**EXERCISE DETAILS:**
List all lines of the data containing the word "text".

#### INFORMATION SUPPLIED ####

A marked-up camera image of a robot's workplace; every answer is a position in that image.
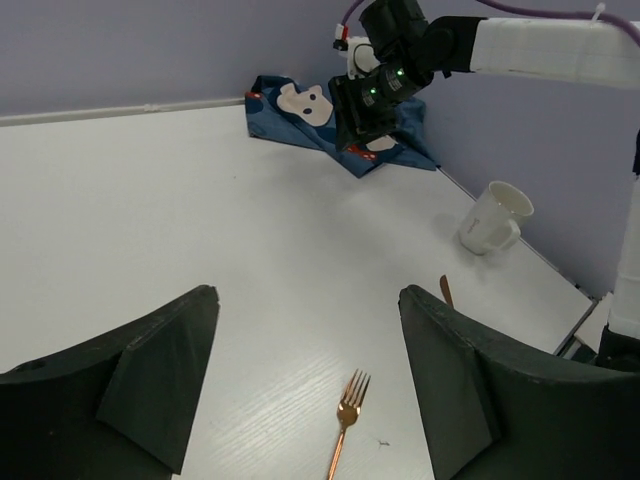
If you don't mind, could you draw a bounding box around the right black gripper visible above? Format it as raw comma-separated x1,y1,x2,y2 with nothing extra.
329,1,430,151

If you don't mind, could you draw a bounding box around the blue cartoon placemat cloth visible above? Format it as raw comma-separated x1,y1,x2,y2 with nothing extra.
244,75,438,178

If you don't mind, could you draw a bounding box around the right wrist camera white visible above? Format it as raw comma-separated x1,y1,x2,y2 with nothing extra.
333,23,380,80

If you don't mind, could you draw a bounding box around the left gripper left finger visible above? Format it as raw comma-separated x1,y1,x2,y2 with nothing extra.
1,285,220,479

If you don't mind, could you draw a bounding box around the copper fork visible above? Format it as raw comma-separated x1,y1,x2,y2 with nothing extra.
327,369,371,480

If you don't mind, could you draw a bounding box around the white mug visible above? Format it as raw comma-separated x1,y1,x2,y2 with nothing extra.
457,181,535,256

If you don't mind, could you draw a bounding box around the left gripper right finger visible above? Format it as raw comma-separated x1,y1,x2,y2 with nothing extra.
399,285,639,479

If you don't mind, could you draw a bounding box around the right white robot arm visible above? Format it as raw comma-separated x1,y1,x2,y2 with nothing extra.
329,1,639,371

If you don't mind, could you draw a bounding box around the copper knife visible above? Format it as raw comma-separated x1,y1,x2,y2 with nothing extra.
439,275,454,308

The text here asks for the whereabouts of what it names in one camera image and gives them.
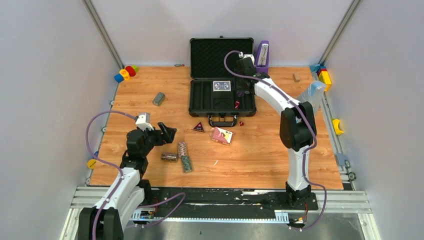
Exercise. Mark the grey-green poker chip stack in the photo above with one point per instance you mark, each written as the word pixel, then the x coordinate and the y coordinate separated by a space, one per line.
pixel 159 99

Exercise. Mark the purple metronome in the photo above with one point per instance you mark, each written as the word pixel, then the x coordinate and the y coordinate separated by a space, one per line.
pixel 261 59

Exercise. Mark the red dice in case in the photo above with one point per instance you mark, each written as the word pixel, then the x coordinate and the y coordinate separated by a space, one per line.
pixel 237 104

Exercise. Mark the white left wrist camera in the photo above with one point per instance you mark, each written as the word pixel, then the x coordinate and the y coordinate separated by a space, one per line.
pixel 143 122

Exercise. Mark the small wooden block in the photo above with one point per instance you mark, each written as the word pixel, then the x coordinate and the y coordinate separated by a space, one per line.
pixel 296 77

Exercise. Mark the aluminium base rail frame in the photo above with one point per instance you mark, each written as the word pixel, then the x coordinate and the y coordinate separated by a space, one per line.
pixel 260 206

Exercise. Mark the black triangular all-in button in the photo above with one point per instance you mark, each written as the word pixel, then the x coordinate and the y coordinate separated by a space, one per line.
pixel 199 127

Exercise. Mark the clear plastic bag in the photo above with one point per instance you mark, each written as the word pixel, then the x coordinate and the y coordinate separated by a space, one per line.
pixel 313 94

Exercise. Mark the colourful round toy blocks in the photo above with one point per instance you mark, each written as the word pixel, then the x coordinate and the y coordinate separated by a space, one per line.
pixel 126 73

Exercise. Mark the yellow round tag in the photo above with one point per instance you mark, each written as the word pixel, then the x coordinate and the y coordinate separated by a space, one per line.
pixel 91 163

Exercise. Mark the yellow curved toy piece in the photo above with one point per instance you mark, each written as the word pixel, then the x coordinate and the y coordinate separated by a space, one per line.
pixel 337 126

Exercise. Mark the colourful toy brick stack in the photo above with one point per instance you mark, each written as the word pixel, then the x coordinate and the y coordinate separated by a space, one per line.
pixel 322 75

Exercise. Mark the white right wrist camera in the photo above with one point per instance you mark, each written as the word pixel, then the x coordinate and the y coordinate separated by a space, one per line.
pixel 247 56

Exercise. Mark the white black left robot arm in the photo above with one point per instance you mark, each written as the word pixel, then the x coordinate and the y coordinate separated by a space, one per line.
pixel 108 218

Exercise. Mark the pink poker chip stack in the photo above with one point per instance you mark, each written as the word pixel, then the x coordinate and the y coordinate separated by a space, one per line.
pixel 182 149

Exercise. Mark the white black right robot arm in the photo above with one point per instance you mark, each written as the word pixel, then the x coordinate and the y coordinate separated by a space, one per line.
pixel 297 129

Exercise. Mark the blue playing card deck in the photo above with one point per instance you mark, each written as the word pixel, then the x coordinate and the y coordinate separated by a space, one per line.
pixel 222 86

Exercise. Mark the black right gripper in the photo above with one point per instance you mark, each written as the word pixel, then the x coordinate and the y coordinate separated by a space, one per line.
pixel 238 86

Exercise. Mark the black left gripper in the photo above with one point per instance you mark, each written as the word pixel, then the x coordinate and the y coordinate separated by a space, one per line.
pixel 162 134

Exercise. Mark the dark green poker chip stack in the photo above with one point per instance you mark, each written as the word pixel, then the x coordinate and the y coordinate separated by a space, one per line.
pixel 186 164

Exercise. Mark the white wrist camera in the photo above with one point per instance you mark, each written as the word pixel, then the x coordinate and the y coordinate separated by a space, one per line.
pixel 143 122
pixel 247 56

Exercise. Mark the brown poker chip stack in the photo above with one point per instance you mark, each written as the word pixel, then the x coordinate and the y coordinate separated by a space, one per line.
pixel 169 157

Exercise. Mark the black poker set case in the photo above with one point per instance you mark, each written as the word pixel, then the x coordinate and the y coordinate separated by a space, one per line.
pixel 208 64

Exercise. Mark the red playing card deck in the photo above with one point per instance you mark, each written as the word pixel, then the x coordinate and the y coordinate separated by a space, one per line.
pixel 221 136

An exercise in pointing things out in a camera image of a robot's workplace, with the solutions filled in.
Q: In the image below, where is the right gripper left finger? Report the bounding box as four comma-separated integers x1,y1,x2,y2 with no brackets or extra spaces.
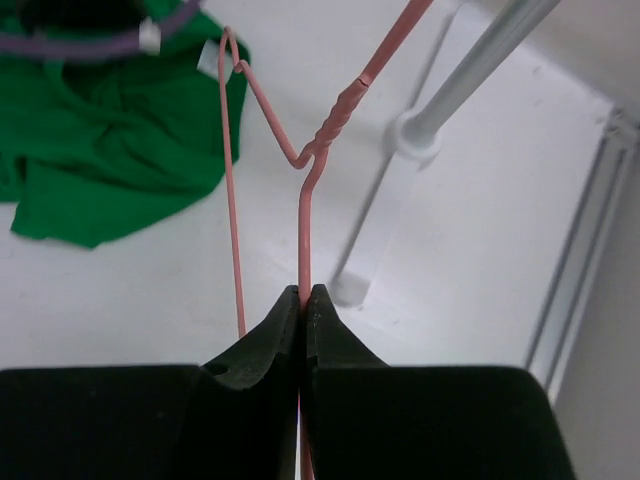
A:
1,286,300,479

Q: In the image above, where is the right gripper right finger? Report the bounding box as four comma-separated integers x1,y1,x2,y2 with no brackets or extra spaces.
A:
305,285,575,479

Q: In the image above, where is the pink wire hanger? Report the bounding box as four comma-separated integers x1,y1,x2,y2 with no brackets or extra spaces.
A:
217,0,436,480

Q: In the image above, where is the green t shirt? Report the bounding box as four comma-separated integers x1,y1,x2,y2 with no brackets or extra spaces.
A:
1,13,247,248

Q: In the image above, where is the metal clothes rack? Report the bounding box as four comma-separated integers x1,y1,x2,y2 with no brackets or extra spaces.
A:
330,0,557,307

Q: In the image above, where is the aluminium rail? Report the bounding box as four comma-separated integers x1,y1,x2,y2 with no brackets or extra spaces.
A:
525,107,639,402

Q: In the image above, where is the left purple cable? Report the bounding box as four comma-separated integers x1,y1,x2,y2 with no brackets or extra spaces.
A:
0,0,204,59

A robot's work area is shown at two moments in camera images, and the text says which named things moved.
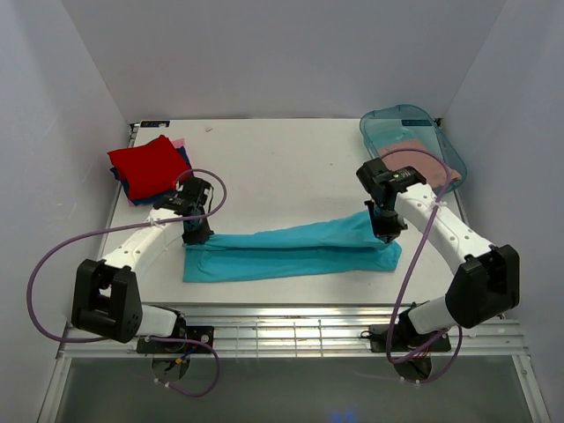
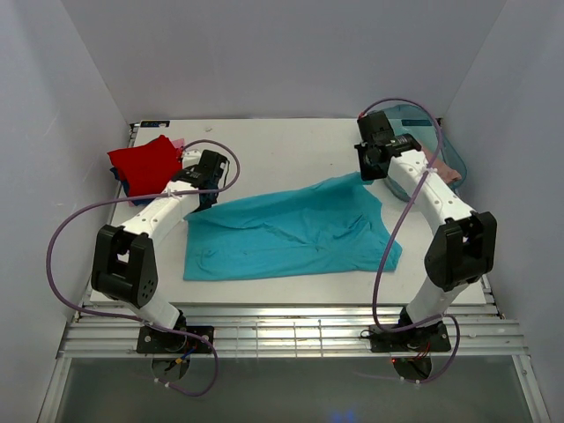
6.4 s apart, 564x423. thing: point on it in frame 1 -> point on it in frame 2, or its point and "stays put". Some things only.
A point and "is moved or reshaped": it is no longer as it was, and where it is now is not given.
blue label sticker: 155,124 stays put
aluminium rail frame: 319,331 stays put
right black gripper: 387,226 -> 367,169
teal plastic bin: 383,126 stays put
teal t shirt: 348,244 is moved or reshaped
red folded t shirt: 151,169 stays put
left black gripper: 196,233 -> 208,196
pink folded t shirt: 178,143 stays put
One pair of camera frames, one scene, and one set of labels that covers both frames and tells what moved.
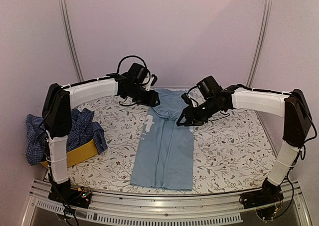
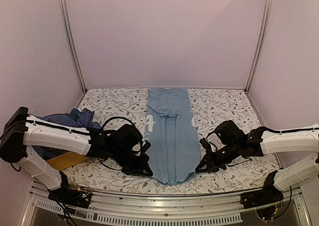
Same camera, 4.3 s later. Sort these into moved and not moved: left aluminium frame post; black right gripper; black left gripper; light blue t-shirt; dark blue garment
Moved: black left gripper; light blue t-shirt; black right gripper
Not moved: left aluminium frame post; dark blue garment
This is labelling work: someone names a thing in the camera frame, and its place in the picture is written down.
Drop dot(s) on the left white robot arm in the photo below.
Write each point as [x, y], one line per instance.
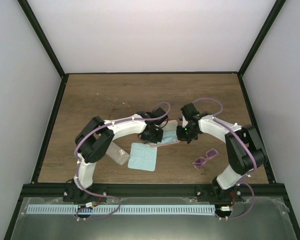
[96, 137]

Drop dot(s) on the blue cleaning cloth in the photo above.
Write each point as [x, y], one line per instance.
[142, 157]
[169, 138]

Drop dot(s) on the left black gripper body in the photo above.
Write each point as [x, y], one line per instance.
[152, 137]

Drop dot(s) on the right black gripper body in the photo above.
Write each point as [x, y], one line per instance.
[187, 135]

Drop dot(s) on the purple sunglasses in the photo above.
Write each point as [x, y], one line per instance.
[202, 160]

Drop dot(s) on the pink glasses case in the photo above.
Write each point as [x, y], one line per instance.
[170, 126]

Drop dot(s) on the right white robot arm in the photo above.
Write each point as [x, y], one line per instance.
[245, 149]

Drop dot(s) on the blue slotted cable duct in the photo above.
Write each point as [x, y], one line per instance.
[63, 209]

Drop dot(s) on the grey glasses case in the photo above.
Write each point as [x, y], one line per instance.
[117, 154]

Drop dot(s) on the black aluminium frame rail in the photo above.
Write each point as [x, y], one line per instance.
[204, 192]

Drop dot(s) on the orange sunglasses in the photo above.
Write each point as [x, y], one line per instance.
[120, 110]

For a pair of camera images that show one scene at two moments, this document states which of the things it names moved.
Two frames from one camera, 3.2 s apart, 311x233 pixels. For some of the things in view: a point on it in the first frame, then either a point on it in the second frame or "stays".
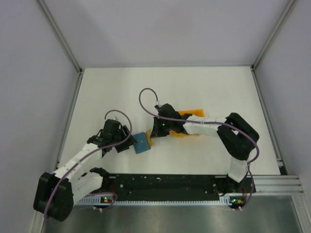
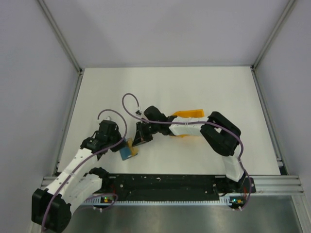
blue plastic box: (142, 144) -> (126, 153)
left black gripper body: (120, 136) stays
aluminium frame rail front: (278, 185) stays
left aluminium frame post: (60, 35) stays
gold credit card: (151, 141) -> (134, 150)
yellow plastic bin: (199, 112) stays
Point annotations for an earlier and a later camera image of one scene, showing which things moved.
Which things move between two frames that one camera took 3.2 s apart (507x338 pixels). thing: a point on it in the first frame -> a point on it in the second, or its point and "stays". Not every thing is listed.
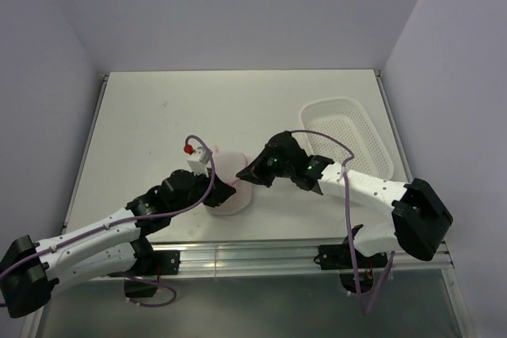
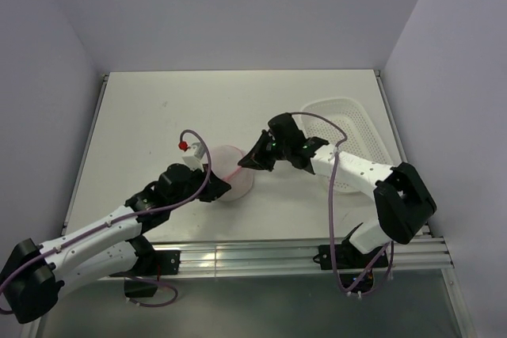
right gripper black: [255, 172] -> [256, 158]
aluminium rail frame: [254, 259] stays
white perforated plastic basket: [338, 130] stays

####

**REPLY TO THE TASK:**
The text here asks for the whereabouts of what it names in one camera image and gives them.
A robot's work area is shown at two moments in camera images, and the text says which named things moved.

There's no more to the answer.